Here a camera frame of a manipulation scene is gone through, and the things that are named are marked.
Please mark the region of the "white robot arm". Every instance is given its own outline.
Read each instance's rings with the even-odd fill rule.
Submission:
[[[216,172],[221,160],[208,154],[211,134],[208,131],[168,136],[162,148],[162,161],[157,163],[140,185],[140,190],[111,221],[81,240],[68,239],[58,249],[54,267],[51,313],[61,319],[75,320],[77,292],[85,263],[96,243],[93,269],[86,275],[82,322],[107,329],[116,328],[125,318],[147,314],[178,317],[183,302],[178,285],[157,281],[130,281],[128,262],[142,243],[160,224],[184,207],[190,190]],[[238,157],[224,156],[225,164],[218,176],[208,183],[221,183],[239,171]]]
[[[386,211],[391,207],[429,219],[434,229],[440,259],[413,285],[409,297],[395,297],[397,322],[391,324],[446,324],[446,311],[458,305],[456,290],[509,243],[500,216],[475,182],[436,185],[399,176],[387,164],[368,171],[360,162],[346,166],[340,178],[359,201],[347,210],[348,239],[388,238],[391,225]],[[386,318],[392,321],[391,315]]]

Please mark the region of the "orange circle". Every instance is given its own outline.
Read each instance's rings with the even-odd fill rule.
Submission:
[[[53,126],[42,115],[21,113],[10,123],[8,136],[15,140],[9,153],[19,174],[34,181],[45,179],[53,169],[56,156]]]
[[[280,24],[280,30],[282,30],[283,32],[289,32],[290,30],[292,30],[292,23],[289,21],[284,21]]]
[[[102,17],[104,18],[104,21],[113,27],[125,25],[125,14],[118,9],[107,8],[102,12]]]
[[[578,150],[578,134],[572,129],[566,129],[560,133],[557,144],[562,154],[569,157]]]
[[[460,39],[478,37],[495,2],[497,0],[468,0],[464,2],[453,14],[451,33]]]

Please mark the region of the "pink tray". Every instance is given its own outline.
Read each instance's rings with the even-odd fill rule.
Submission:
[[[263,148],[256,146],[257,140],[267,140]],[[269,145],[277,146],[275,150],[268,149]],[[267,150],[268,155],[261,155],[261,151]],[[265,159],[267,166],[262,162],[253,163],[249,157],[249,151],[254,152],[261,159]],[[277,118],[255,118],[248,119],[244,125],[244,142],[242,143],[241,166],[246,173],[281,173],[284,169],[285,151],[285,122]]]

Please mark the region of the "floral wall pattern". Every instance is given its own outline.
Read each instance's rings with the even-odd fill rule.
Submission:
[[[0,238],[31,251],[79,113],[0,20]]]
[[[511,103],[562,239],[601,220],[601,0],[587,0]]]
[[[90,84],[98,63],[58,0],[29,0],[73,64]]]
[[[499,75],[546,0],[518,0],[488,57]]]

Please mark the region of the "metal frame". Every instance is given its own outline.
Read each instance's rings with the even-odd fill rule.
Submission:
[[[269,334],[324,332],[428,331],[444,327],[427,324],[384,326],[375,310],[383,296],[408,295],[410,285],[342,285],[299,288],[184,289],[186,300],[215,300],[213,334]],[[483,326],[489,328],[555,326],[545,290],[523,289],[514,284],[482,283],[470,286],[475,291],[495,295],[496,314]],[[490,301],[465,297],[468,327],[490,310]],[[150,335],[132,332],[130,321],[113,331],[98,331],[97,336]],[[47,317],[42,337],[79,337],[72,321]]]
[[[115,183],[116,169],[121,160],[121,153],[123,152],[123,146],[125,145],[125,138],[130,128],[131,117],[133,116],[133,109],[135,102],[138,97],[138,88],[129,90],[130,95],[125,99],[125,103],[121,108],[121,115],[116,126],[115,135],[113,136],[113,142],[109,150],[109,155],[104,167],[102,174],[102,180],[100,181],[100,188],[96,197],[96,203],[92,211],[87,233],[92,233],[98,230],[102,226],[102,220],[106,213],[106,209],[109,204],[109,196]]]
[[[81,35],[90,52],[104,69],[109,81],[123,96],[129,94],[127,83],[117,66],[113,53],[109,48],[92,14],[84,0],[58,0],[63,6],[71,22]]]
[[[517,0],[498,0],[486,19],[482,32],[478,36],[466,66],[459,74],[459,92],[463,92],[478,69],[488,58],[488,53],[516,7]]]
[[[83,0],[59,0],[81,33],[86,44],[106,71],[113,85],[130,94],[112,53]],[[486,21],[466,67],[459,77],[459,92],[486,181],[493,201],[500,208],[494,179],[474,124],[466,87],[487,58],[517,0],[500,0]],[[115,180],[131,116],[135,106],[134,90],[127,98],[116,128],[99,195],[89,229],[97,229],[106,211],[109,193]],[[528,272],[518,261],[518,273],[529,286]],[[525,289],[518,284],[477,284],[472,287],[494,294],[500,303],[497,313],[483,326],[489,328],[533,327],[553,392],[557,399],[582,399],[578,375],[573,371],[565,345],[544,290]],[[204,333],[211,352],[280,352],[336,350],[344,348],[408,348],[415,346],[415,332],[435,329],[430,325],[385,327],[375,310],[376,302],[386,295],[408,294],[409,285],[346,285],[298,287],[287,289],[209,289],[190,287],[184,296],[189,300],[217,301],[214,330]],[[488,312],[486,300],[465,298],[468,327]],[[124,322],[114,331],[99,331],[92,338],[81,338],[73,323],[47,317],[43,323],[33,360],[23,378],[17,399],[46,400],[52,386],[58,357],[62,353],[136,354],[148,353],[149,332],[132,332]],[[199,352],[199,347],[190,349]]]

----------------

Provide a verbatim copy of all the entries.

Here a camera frame of a manipulation scene is gone through, and the things that are named are marked.
Please mark the region of the "white robot arm". Every instance is given its own outline.
Read each instance's rings with the even-odd fill rule.
Submission:
[[[216,172],[221,160],[208,154],[211,134],[208,131],[168,136],[162,148],[162,161],[157,163],[140,185],[140,190],[111,221],[81,240],[68,239],[58,249],[54,267],[51,313],[61,319],[75,320],[77,292],[85,263],[96,243],[93,269],[86,275],[82,322],[107,329],[116,328],[125,318],[147,314],[178,317],[183,302],[178,285],[157,281],[130,281],[128,262],[142,243],[160,224],[184,207],[190,190]],[[238,157],[224,156],[225,164],[218,176],[208,183],[221,183],[239,171]]]
[[[386,211],[391,207],[429,219],[434,229],[440,259],[413,285],[409,297],[395,297],[397,322],[391,324],[446,324],[446,311],[458,305],[456,290],[509,243],[500,216],[475,182],[436,185],[399,176],[387,164],[368,171],[360,162],[346,166],[340,178],[359,201],[347,210],[348,239],[388,238],[391,225]],[[386,318],[392,321],[391,315]]]

Please mark the region of the "orange circle". Every instance is given its own outline.
Read each instance's rings with the even-odd fill rule.
Submission:
[[[53,126],[42,115],[21,113],[10,123],[8,136],[15,140],[9,153],[19,174],[34,181],[45,179],[53,169],[56,156]]]
[[[280,24],[280,30],[282,30],[283,32],[289,32],[290,30],[292,30],[292,23],[289,21],[284,21]]]
[[[102,17],[104,18],[104,21],[113,27],[125,25],[125,14],[118,9],[107,8],[102,12]]]
[[[578,150],[578,134],[572,129],[566,129],[560,133],[557,144],[562,154],[569,157]]]
[[[460,39],[478,37],[495,2],[497,0],[468,0],[464,2],[453,14],[451,33]]]

Please mark the region of the "pink tray". Every instance is given its own outline.
Read each instance's rings with the even-odd fill rule.
Submission:
[[[263,148],[256,146],[257,140],[267,140]],[[269,145],[277,146],[275,150],[268,149]],[[267,150],[268,155],[261,155],[261,151]],[[265,159],[267,166],[262,162],[253,163],[249,157],[249,151],[254,152],[261,159]],[[277,118],[255,118],[248,119],[244,125],[244,142],[242,143],[241,166],[246,173],[281,173],[284,169],[285,151],[285,122]]]

Please mark the region of the "floral wall pattern". Every instance is given its own outline.
Read each instance's rings with the even-odd fill rule.
Submission:
[[[0,238],[31,251],[79,113],[0,20]]]
[[[511,103],[562,239],[601,220],[601,0],[587,0]]]
[[[90,84],[98,63],[58,0],[29,0],[73,64]]]
[[[499,75],[546,0],[518,0],[488,57]]]

Please mark the region of the "metal frame". Every instance is given its own outline.
Read each instance's rings with the even-odd fill rule.
Submission:
[[[269,334],[324,332],[428,331],[444,327],[427,324],[384,326],[375,310],[383,296],[408,295],[410,285],[342,285],[299,288],[184,289],[186,300],[215,300],[213,334]],[[483,326],[489,328],[555,326],[545,290],[523,289],[514,284],[482,283],[470,286],[475,291],[495,295],[496,314]],[[490,301],[465,297],[468,327],[490,310]],[[150,335],[132,332],[130,321],[113,331],[98,331],[97,336]],[[47,317],[42,337],[79,337],[72,321]]]
[[[115,183],[116,169],[121,160],[121,153],[123,152],[123,146],[125,145],[125,138],[130,128],[131,117],[133,116],[133,109],[135,102],[138,97],[138,88],[129,90],[130,95],[125,99],[125,103],[121,108],[121,115],[116,126],[115,135],[113,136],[113,142],[109,150],[109,155],[104,167],[102,174],[102,180],[100,181],[100,188],[96,197],[96,203],[92,211],[87,233],[92,233],[98,230],[102,226],[102,220],[106,213],[106,209],[109,204],[109,196]]]
[[[81,35],[90,52],[104,69],[109,81],[123,96],[129,94],[127,83],[117,66],[113,53],[109,48],[92,14],[84,0],[58,0],[63,6],[71,22]]]
[[[517,0],[498,0],[486,19],[482,32],[478,36],[466,66],[459,74],[459,92],[463,92],[478,69],[488,58],[488,53],[516,7]]]
[[[83,0],[59,0],[81,33],[86,44],[106,71],[113,85],[130,94],[112,53]],[[486,21],[466,67],[459,77],[459,92],[486,181],[493,201],[500,208],[494,179],[474,124],[466,87],[487,58],[517,0],[500,0]],[[115,180],[131,116],[135,106],[134,90],[127,98],[116,128],[99,195],[89,229],[97,229],[106,211],[109,193]],[[528,272],[518,261],[518,273],[529,286]],[[525,289],[518,284],[477,284],[472,287],[494,294],[500,303],[497,313],[483,326],[489,328],[533,327],[553,392],[557,399],[582,399],[578,375],[573,371],[565,345],[544,290]],[[204,333],[211,352],[280,352],[336,350],[344,348],[408,348],[415,346],[415,332],[435,329],[430,325],[385,327],[375,310],[376,302],[386,295],[408,294],[409,285],[346,285],[298,287],[287,289],[209,289],[190,287],[184,296],[189,300],[217,301],[214,330]],[[488,312],[486,300],[465,298],[468,327]],[[124,322],[114,331],[99,331],[92,338],[81,338],[73,323],[47,317],[43,323],[33,360],[23,378],[17,399],[46,400],[52,386],[58,357],[62,353],[136,354],[148,353],[149,332],[132,332]],[[199,352],[199,347],[190,349]]]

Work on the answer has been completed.